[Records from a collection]

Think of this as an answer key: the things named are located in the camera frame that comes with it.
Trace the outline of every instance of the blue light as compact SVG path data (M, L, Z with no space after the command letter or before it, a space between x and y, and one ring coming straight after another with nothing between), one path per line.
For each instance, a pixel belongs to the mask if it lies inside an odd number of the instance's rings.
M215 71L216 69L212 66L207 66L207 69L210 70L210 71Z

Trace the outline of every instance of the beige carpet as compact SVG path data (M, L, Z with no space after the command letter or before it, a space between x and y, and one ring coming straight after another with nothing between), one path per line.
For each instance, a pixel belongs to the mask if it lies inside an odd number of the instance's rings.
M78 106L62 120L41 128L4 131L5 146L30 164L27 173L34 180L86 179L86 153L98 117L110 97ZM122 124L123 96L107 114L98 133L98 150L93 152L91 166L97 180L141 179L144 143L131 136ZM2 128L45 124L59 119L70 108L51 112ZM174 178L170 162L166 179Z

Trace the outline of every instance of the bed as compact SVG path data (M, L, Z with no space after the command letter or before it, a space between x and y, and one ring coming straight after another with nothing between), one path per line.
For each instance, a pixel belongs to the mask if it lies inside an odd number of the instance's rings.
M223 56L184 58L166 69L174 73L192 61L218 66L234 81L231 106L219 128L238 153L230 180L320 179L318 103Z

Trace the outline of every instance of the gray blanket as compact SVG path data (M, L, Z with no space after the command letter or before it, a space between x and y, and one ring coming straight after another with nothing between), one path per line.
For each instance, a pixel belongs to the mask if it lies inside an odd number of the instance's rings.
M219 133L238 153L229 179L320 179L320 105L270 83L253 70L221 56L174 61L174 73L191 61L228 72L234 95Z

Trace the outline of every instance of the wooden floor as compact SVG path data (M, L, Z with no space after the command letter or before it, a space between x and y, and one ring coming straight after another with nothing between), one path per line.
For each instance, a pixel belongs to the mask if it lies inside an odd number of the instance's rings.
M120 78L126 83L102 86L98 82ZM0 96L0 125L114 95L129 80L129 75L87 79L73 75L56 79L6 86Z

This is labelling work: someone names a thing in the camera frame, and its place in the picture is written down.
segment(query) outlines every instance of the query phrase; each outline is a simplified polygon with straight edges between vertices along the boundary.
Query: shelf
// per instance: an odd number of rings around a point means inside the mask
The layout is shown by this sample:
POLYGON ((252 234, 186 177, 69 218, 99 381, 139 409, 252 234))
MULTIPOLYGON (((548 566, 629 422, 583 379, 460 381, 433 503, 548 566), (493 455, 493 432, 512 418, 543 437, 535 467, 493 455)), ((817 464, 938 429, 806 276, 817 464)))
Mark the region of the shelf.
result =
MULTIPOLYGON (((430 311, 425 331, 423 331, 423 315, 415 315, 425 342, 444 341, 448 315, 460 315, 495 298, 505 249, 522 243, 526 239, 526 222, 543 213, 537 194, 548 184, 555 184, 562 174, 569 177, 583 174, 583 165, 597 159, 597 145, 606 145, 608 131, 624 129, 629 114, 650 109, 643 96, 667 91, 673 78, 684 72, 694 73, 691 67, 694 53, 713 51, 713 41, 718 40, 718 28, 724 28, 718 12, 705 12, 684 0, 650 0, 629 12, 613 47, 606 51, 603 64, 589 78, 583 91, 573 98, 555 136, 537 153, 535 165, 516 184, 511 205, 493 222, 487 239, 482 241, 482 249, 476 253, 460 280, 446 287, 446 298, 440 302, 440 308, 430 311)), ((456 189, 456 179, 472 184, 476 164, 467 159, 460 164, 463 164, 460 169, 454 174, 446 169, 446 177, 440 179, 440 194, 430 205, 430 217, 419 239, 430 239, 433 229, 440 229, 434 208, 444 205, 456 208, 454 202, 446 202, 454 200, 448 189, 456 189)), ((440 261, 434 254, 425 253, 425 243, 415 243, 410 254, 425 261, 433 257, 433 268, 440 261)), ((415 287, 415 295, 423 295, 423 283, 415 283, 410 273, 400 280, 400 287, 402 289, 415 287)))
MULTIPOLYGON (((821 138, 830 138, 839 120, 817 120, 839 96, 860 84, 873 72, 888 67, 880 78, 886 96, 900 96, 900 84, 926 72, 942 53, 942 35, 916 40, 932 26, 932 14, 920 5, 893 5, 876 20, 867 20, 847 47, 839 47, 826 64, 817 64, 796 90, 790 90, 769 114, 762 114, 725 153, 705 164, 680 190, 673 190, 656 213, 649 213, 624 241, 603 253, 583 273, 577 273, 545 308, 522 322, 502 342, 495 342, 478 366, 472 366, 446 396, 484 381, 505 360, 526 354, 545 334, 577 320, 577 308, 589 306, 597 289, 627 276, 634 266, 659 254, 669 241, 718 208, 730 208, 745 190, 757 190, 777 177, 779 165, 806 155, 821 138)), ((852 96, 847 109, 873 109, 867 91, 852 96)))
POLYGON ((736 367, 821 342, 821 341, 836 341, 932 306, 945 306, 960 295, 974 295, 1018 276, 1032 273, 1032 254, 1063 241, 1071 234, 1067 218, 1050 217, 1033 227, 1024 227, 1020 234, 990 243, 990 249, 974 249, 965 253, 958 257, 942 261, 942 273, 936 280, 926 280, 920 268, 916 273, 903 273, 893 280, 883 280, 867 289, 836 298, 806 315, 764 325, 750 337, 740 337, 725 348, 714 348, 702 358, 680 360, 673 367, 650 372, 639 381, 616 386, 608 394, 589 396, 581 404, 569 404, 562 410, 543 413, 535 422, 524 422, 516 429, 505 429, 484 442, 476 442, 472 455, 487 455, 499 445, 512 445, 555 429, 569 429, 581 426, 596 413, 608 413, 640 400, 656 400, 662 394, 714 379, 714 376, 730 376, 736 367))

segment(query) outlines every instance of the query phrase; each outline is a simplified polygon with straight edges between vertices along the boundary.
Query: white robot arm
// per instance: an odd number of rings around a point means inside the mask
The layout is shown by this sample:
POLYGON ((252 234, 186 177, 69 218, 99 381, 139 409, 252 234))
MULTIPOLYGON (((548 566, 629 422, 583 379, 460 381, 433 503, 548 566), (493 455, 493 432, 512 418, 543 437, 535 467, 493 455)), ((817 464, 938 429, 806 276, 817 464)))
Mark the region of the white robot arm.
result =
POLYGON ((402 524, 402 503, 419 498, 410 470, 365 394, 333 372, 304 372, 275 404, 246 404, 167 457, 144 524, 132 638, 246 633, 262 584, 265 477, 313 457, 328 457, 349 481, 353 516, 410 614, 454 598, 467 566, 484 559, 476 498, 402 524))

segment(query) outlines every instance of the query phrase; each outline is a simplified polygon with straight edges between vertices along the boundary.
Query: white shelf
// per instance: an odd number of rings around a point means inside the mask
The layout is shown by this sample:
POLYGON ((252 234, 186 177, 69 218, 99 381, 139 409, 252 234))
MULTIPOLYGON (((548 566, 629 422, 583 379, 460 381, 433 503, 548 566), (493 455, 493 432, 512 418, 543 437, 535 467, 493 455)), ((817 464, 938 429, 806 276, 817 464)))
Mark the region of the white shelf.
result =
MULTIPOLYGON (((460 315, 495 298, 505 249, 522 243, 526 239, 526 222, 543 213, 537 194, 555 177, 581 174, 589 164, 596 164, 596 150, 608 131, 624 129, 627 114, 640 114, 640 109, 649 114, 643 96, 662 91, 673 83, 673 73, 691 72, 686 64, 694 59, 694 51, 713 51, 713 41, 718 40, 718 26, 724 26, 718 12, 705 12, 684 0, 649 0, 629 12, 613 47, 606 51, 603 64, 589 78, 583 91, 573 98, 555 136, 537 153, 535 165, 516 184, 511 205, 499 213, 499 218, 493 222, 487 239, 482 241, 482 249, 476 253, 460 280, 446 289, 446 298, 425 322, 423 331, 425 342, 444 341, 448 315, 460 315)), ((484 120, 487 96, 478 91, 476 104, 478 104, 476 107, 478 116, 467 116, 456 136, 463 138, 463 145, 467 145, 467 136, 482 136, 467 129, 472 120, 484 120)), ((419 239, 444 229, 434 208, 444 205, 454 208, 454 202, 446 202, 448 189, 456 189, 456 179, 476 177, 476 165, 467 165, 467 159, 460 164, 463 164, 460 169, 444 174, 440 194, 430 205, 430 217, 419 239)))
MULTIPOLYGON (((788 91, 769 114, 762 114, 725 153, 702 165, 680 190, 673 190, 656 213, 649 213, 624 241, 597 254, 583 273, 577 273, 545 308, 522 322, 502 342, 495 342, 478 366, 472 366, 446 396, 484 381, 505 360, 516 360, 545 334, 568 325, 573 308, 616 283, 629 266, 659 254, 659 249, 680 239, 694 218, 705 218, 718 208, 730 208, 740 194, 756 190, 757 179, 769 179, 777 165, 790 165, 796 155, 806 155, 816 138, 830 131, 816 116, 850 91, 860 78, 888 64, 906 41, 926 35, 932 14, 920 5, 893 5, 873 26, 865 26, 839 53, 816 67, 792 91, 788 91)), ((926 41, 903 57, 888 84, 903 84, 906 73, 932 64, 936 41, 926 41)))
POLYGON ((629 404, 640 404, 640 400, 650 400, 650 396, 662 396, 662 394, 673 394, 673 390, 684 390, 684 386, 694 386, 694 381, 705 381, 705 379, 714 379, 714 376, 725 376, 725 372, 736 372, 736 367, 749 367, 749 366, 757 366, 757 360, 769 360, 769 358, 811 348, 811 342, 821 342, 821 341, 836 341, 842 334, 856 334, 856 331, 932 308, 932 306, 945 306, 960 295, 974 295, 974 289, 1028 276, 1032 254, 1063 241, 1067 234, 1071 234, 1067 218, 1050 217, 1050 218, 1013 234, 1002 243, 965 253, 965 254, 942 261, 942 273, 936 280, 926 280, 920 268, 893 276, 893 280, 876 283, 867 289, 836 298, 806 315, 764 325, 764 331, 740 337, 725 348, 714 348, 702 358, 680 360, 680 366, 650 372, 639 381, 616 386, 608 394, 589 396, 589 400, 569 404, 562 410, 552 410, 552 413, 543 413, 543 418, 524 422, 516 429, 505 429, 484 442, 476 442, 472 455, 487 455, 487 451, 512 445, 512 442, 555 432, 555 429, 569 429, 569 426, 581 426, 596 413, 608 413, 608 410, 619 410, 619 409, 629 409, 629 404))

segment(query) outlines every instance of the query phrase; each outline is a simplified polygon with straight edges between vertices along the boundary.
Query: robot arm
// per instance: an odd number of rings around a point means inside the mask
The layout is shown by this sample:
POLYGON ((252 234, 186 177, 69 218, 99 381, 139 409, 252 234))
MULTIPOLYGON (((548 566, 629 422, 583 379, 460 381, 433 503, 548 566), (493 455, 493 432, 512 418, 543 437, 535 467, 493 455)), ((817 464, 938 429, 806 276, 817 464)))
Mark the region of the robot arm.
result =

*What to do*:
Reproduce the records above exactly, from the first line through the line containing "Trace the outline of every instance of the bed", and output nothing else.

*Written answer*:
Think of this as an answer key: the things named are located in the camera frame that comes with it.
Trace the outline of every instance of the blue light as compact SVG path data (M, L, Z with no space after the command letter or before it, a space between x and y, and one ring coming straight after another with nothing between), one path per line.
For each instance, a pixel belongs to the mask if it lies inside an odd number of the instance's rings.
M215 71L216 69L212 66L207 66L207 69L210 70L210 71Z

Trace the outline of every instance of the beige carpet as compact SVG path data (M, L, Z with no space after the command letter or before it, a space between x and y, and one ring coming straight after another with nothing between), one path per line.
For each instance, a pixel belongs to the mask if it lies inside an odd number of the instance's rings.
M78 106L62 120L41 128L4 131L5 146L30 164L27 173L34 180L86 179L86 153L98 117L110 97ZM122 124L123 96L107 114L98 133L98 150L93 152L91 166L97 180L141 179L144 143L131 136ZM2 128L45 124L59 119L70 108L51 112ZM174 178L170 162L166 179Z

Trace the outline of every instance of the bed as compact SVG path data (M, L, Z with no space after the command letter or before it, a space between x and y, and one ring coming straight after another with nothing between), one path per line.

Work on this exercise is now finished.